說到這,諸葛雲糯有些疑惑:「那葉子是何等寶物?」
顧靈寶紅了臉,說:「他說這是他家傳之物蟬翳葉,說是將此葉子持在手,就可以隱身。」
謝道洛忽然想到什麼,和諸葛雲糯對視一言,諸葛雲糯輕輕搖動羽扇,好似在思考,兩人臉色一變,又見顧靈寶漲紅了臉,又說道:「然後我好好的戲弄了他一番,趁他睡夢之時,將手指放在他口中,並在他半夢半醒之時,在他身上撒尿,那可憐的公子,受我擺布成為了我的玩弄對象。」
謝道洛語氣有些鄭重,問道:「你身上可有那塊葉子?」
顧靈寶點了點頭,將「蟬翳葉」取了出來,諸葛雲糯打量了一番,嘆氣一聲,委婉道:「你可顧愷之?」
顧靈寶笑道:「自然。先祖顧愷之被世人尊稱為畫聖。
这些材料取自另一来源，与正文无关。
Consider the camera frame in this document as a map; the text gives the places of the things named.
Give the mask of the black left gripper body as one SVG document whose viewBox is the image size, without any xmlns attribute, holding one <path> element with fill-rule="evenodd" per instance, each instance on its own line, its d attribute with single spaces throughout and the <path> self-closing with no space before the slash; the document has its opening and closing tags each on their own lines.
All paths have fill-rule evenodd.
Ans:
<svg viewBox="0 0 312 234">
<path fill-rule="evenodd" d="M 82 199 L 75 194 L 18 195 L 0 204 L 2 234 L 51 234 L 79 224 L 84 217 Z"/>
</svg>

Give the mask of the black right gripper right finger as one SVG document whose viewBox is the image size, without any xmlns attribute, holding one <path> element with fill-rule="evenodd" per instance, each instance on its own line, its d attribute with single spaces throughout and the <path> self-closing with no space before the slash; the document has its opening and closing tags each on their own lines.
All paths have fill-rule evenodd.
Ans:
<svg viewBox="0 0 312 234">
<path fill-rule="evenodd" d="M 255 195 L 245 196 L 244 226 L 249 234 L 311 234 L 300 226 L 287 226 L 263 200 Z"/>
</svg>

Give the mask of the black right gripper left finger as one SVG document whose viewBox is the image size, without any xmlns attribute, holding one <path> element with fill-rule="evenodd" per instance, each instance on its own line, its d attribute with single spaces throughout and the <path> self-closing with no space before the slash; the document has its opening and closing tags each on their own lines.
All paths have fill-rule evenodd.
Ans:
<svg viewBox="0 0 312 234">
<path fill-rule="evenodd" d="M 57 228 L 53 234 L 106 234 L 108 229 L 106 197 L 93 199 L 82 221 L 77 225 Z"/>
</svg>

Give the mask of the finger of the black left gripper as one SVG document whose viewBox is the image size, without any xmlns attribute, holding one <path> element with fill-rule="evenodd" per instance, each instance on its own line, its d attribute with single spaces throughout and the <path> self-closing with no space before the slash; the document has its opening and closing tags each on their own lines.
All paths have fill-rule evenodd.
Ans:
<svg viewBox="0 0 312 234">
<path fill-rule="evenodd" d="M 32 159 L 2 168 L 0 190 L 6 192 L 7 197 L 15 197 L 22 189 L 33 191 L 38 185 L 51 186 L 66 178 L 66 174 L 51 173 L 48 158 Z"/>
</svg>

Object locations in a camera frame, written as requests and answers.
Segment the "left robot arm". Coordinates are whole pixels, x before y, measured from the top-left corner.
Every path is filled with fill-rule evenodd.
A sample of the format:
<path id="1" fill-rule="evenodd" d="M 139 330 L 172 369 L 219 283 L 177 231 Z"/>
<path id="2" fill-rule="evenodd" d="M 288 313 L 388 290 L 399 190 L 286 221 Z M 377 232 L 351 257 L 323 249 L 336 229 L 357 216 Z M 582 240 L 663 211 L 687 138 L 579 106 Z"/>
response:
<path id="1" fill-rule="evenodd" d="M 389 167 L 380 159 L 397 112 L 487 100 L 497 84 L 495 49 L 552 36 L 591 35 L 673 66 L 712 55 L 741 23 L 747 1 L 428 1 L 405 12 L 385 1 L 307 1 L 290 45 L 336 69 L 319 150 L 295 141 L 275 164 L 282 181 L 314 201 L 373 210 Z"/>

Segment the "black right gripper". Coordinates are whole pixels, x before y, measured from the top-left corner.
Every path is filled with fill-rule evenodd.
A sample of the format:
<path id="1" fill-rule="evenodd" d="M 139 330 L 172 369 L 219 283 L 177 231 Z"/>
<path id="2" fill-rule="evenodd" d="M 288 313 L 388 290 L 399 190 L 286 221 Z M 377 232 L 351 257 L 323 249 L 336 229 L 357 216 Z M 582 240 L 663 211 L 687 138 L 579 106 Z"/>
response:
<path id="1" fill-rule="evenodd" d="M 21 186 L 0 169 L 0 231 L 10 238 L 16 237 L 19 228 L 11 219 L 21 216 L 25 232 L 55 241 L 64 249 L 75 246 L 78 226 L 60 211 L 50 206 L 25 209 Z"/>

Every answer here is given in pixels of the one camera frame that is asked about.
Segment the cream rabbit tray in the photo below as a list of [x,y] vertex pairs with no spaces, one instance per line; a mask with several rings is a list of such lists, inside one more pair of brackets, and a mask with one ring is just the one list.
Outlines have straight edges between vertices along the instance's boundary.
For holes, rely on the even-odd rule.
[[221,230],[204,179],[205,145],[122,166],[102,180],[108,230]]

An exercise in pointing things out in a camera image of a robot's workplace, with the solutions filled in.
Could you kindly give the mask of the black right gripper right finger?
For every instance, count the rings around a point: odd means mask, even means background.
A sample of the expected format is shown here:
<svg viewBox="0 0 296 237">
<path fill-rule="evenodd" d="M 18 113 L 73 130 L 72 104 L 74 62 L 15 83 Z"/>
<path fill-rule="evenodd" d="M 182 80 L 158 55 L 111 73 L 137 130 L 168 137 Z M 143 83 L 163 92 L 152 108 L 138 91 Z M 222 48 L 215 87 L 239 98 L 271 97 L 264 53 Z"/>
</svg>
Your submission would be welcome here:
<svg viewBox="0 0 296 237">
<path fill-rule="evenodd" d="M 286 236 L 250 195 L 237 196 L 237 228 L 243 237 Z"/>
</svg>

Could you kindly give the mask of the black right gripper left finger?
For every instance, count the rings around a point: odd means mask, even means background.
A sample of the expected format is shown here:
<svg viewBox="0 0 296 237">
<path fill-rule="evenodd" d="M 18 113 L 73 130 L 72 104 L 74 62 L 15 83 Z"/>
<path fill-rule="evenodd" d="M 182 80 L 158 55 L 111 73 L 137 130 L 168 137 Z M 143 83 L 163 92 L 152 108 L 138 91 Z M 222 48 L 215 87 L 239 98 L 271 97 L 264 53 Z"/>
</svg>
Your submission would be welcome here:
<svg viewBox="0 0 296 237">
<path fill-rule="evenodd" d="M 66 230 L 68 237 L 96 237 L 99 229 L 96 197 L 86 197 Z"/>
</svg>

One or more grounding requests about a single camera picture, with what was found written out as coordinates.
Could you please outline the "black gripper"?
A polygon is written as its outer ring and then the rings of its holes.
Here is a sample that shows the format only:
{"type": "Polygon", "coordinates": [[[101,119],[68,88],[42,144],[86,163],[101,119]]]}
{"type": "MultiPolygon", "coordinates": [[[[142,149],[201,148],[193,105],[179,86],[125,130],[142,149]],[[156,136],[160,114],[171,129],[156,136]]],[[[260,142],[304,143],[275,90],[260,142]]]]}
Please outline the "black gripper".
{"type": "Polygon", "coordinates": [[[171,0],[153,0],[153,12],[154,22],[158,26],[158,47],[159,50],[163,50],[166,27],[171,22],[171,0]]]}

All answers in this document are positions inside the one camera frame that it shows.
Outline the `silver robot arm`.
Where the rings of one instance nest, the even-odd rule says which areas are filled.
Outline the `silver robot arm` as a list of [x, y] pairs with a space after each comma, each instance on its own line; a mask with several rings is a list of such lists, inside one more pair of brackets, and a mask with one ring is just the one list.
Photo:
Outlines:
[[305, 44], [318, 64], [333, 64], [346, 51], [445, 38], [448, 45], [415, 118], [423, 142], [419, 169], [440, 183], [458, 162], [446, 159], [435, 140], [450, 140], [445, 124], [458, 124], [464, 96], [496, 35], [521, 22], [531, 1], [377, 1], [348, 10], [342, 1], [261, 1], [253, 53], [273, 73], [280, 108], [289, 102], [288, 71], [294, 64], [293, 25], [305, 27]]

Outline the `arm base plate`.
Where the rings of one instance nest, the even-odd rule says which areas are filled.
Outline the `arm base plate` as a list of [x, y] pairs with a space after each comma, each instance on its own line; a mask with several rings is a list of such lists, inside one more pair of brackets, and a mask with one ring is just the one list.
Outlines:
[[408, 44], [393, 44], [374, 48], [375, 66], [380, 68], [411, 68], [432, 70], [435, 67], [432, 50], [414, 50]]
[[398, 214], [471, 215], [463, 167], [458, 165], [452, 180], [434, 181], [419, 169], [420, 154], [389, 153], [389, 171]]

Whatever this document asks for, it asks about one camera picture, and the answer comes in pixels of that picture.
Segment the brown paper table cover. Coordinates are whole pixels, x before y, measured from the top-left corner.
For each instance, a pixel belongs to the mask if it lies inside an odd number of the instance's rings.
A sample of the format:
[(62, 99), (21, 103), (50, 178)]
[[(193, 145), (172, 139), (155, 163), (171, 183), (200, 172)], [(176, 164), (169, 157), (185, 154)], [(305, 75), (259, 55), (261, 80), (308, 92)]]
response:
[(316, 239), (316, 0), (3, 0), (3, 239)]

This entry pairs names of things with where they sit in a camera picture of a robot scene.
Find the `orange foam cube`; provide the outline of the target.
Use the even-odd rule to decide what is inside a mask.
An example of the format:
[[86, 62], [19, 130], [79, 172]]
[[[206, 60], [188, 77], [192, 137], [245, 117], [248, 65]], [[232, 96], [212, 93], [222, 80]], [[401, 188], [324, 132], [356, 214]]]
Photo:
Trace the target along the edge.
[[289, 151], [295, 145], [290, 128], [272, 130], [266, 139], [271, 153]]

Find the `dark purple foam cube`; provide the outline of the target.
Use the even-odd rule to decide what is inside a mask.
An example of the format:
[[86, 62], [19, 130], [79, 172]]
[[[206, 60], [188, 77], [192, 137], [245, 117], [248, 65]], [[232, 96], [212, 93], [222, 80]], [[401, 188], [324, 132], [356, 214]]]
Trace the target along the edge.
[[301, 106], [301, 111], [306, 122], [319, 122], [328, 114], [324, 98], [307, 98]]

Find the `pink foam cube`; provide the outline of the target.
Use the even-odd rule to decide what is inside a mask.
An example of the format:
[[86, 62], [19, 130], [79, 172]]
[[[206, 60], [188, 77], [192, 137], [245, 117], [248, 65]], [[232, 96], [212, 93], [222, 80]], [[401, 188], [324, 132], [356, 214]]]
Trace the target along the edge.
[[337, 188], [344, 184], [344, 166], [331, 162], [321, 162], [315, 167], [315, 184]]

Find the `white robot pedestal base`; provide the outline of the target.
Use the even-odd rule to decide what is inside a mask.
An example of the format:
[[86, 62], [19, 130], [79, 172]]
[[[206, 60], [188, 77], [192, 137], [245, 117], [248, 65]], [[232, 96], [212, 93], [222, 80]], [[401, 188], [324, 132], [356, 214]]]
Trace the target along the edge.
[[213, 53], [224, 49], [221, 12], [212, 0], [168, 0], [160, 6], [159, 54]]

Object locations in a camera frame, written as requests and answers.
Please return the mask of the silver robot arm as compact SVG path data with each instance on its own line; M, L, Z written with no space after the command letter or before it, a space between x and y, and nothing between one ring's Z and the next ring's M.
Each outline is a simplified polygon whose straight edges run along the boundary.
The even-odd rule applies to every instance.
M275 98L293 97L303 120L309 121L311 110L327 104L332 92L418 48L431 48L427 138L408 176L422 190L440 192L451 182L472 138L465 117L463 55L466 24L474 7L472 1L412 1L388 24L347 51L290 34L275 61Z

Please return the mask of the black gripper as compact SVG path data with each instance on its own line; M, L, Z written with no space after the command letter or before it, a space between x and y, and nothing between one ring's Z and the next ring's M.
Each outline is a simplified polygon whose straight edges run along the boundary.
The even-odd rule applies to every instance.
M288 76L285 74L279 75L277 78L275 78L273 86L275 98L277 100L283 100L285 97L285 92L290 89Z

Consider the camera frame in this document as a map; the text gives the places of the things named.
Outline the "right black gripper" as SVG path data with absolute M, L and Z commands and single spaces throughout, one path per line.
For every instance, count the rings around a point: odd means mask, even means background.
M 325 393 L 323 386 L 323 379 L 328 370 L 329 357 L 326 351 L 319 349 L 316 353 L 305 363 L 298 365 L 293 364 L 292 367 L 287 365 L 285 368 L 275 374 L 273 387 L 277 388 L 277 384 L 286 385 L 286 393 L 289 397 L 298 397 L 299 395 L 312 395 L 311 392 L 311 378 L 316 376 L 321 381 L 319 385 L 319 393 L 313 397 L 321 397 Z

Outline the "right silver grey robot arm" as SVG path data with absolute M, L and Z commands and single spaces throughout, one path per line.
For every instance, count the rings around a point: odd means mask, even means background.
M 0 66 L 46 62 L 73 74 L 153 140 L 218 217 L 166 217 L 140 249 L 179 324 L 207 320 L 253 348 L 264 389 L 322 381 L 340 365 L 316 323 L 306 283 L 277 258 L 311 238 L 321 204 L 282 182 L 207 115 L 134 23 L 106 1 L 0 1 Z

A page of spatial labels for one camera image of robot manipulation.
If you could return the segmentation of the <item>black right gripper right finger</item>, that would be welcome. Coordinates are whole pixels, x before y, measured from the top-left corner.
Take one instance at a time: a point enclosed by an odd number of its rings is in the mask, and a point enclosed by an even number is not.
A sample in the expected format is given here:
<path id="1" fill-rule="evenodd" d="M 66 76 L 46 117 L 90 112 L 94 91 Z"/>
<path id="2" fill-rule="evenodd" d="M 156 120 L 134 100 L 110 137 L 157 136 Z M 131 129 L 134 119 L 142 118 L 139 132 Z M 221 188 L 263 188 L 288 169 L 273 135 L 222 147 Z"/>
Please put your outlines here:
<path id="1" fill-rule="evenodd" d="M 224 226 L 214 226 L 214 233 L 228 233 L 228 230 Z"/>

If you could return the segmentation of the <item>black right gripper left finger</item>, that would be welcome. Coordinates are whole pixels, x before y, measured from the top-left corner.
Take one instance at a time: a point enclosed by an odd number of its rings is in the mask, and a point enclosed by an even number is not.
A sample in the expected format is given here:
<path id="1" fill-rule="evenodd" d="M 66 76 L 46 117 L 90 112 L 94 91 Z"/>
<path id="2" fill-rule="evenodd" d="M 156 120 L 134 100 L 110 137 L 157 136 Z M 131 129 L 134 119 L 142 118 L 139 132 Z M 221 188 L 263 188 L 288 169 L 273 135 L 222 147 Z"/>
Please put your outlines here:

」
謝道洛有些無語的看著眼前之人,難怪他人都說顧靈寶失了智,然而依她看來,或許不是失了智,畢竟從開始就沒有,怎會失去?看到諸葛雲糯給她的眼神示意,謝道洛只能想將揭露真相的話咽入口中,心中暗道:不愧是桓家,只不過,這手段也幾乎太一模一樣了,為何顧家之人會受兩次當?
然而坐在她對面諸葛雲糯想法卻與之不同,只聽她心想:這也太妙了,裝作寶物有隱身功能,讓人以為可隨意捉弄,然而殊不知一舉一動皆在眼前,普洱想來也應當需要如此調教。只不過他們兩人的名字,如果我沒記錯,長康可是顧愷之的字,而這靈寶也是桓玄的乳名……莫非真是因果報應?
接著又聽顧靈寶說她在大婚當日扯下桓長康的紅蓋頭,將九寸如意綁在身下……幾次翻雲覆雨之後,桓長康哭的梨花帶淚,連連直喊「夫君」。聽到這,諸葛雲糯忙放下羽扇,直接取出筆記下來,先祖又能如何,那不過就是過去之時,唯有探聽他人,方能分析天下大勢……絕對並非她想聽八卦而已。
終於,顧靈寶說完了,謝道洛不斷點頭,之後又求賢若渴地看著諸葛雲糯,只見諸葛雲糯的臉色僵硬了一瞬,直接將一個圖遞給她說:「此為武侯八陣圖,雖是仿品,但卻有武侯之氣,妖邪難以靠近,惡靈亦能退避。將此物在最需要之時贈與你夫君,以令他感激涕零,隨後便可趁虛而入,將他一舉擒獲,普洱便是如此被我擒住。」